À propos du dernier AVP (le magazine du CADTM sur la dette sociale)
Le concept de dette sociale contre l’idée d’une dette causée par le financement de la protection sociale, les femmes comme premières et véritables créancières de la dette, le droit à une protection sociale de qualité… Qui sont les véritables débiteurs ?
Des différents articles, je ne souligne que certains points.
La protection sociale est une mutualisation (socialisation) des moyens pour faire face aux aléas de vie des individu-e-s, santé, maternité, retraite, accident du travail, chômage, etc…). Elle peut-être financée soit par des cotisations sociales liées au travail salarié soit par des impôts, soit par une combinaison des deux. A noter que si la majorité de la population mondiale ne bénéficie pas d’une protection sociale suffisante, dans certains pays une part de celle-ci n’est pas individualisée, mais versée au couple (politique familialiste se faisant au détriment de l’autonomie des femmes). Les auteur-e-s proposent un court tour d’horizon dans plusieurs pays par sous-continents. Elles et ils soulignent que la réduction de la pauvreté n’est pas réductible à la croissance, qu’il convient de prendre en compte la réduction des inégalités, la promotion des droits humains…
Elles et ils détaillent les systèmes de retraite par répartition en Europe et soulignent l’enjeu de la répartition des richesse produites par le travail.
Les auteur-e-s font le lien entre le démantèlement des systèmes sociaux via les plans d’ajustement structurel (PAS) et la « crise » de la dette, abordent les logiques « assistencielles », la distribution de denrées alimentaires de base, les transferts monétaires comme rouages du néolibéralisme, « La protection sociale n’est plus censée assurer une sécurité de revenus pour tous et permettre une émancipation individuelle et collective, mais se doit avant tout de soutenir la demande et la productivité économiques pour in fine accroitre la croissance », la perte d’universalité et la circonscription à celles et ceux qui « ont le plus besoin (et qui la méritent…) »
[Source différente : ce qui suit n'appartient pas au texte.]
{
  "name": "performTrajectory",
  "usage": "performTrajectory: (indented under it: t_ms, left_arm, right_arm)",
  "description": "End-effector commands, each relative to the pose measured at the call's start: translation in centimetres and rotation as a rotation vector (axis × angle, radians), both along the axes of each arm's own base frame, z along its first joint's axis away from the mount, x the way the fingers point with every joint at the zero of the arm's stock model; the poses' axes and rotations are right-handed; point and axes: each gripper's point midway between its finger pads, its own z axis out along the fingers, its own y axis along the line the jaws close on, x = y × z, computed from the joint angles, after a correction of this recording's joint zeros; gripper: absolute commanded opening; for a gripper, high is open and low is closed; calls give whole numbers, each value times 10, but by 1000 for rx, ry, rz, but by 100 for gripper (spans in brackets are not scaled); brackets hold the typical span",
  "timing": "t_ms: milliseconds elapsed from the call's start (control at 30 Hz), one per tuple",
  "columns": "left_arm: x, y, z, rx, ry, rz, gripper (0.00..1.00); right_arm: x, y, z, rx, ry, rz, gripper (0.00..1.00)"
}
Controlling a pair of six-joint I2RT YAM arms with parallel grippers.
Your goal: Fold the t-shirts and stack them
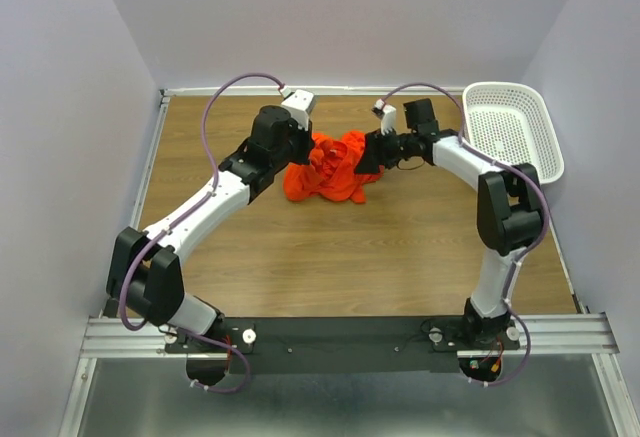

Je souligne l’article de Pascal Franchet : La dette sociale française : un retour aux sources est nécessaire !. L’auteur détaille l’histoire de la protection sociale en France et celle de la financiarisation de la « dette sociale ».
Un extrait :
La Sécurité sociale, créée fin 1945 et début 1946, représente toutefois des progrès sociaux indiscutables que nous devons défendre pied à pied. À titre d’exemple, la nature du financement de la Sécurité sociale qui est actée dans les ordonnances du 4 et 19 octobre 1945 (art.30 et 31).
« La cotisation sociale est un prélèvement sur la richesse créée par le travail dans l’entreprise, qui n’est affectée ni aux salaires ni aux profits, mais mutualisé pour répondre aux besoins sociaux des travailleurs résultant des aléas de la vie, indépendamment de l’État et de la négociation collective et dont le montant est calculé à partir des salaires versés. »
Cette définition est importante pour au moins 3 raisons :
Cette dernière précision nous permet notamment de contester :
Un extrait du livre de Benjamin Lemoine : L’ordre de la dette. Enquête sur les infortunes de l’Etat et la prospérité du marché, permet de souligner les enjeux et choix politiques, derrière la manière de définir la dette, de la mesurer, de l’enregistrer dans la comptabilité nationale, de la financer…
J’ai aussi été particulièrement intéressé par l’article de Christine Vanden Daelen : Les femmes d’Europe face à l’austérité et à la dette publique . L’auteure aborde, entre autres, les caractéristiques et les effets sexuées des mesures d’austérité, « Privatisations, libéralisations et restrictions budgétaires sabrent les droits sociaux des femmes, accentuent leur pauvreté, durcissent et aggravent les inégalités entre les sexes et sapent les « conquis » féministes », la part des prestations et des allocations dans les revenus des femmes, la diminution des subventions, « Partout en Europe, plannings familiaux, maisons des femmes, maisons d’accueil pour femmes battues, violées et maltraitées, lignes d’écoute et d’aide téléphonique pour femmes en situation de crise, refuges pour femmes et enfants… doivent faire face à une diminution de leurs subventions autant publiques que privées », l’augmentation de leur travail non rémunéré et invisible, les répercutions directes sur la santé sexuelle et reproductives des femmes et sur leurs conditions de travail, les attaques contre l’« autodétermination » reproductives, l’extension de la marchandisation…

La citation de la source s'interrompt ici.